--- Data below Enclosed Below ---

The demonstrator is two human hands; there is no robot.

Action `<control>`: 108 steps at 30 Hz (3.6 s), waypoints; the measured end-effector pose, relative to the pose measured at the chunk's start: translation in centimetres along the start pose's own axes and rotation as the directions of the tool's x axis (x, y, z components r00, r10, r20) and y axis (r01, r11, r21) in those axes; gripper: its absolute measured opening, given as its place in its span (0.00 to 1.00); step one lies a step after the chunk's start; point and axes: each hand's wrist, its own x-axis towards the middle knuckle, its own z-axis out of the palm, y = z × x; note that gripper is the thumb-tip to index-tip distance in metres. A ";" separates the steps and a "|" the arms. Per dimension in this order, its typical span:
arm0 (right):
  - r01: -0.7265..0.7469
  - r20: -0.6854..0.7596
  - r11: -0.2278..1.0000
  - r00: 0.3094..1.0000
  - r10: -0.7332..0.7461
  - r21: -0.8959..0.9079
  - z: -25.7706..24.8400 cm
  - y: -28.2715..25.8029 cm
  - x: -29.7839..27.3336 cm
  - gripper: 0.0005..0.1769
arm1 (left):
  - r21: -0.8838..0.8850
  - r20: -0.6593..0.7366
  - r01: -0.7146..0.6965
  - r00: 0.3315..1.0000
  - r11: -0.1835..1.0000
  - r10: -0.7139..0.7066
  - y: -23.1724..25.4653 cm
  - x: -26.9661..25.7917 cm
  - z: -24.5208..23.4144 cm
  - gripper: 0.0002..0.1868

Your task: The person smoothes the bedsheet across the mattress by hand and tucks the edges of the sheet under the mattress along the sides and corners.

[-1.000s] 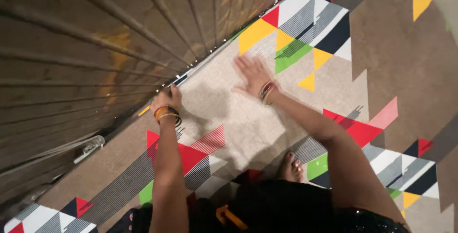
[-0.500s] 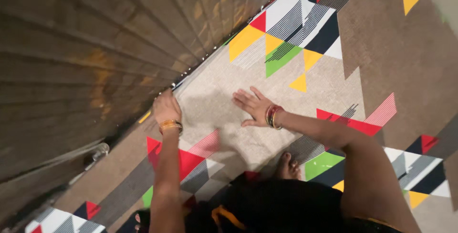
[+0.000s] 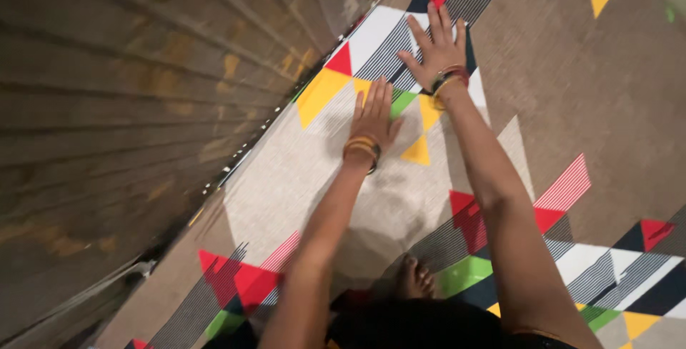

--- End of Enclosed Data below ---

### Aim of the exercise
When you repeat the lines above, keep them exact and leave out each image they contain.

### Output for this exercise
The demonstrator is two human hands; there is no robot.

Action `<control>`: 108 steps at 30 Hz (3.6 s), waypoints; the measured end-effector pose, relative to the pose measured at the chunk's start: translation in centimetres along the start pose's own axes and rotation as the directions of the tool's x axis (x, y, z components r00, r10, r20) and y axis (r01, r11, r21) in those axes; gripper: its absolute measured opening, given as its place in its span (0.00 to 1.00); step one lies a step after the chunk's start; point and axes: each hand's wrist, its own x-axis towards the middle knuckle, its own z-axis out of the palm, y = z × x; note that gripper is the thumb-tip to index-tip distance in metres. A ";" separates the steps and a "|" the arms. Per dimension in this order, its typical span:
arm0 (right):
  - r01: -0.7265..0.7469
  - r20: -0.6854..0.7596
  - r11: -0.2278..1.0000
  - r00: 0.3094..1.0000
  - r10: -0.7332..0.7461
  - r21: -0.8959..0.9079
  - z: -25.7706..24.8400 cm
  - y: -28.2715..25.8029 cm
  - x: -29.7839..27.3336 cm
  - gripper: 0.0005..0.1769
arm1 (left):
  - r21: -0.8838..0.8850
  - r20: -0.6593..0.7366
  - r01: -0.7146..0.6965
  - r00: 0.3315..1.0000
  - r11: -0.1835..1.0000
  - r10: -0.7139..0.7066
  - y: -23.1724..25.4653 cm
  - x: -26.9661..25.7917 cm
  - z: -24.5208..23.4144 cm
  - gripper: 0.0002..0.1868

Your task: The person smoothes the bedsheet across the mattress by hand and tucks the edges of the sheet under the mattress along the sides and corners.

[-1.000s] 
[-0.500s] 
[+0.000s] 

The answer requires no further additions.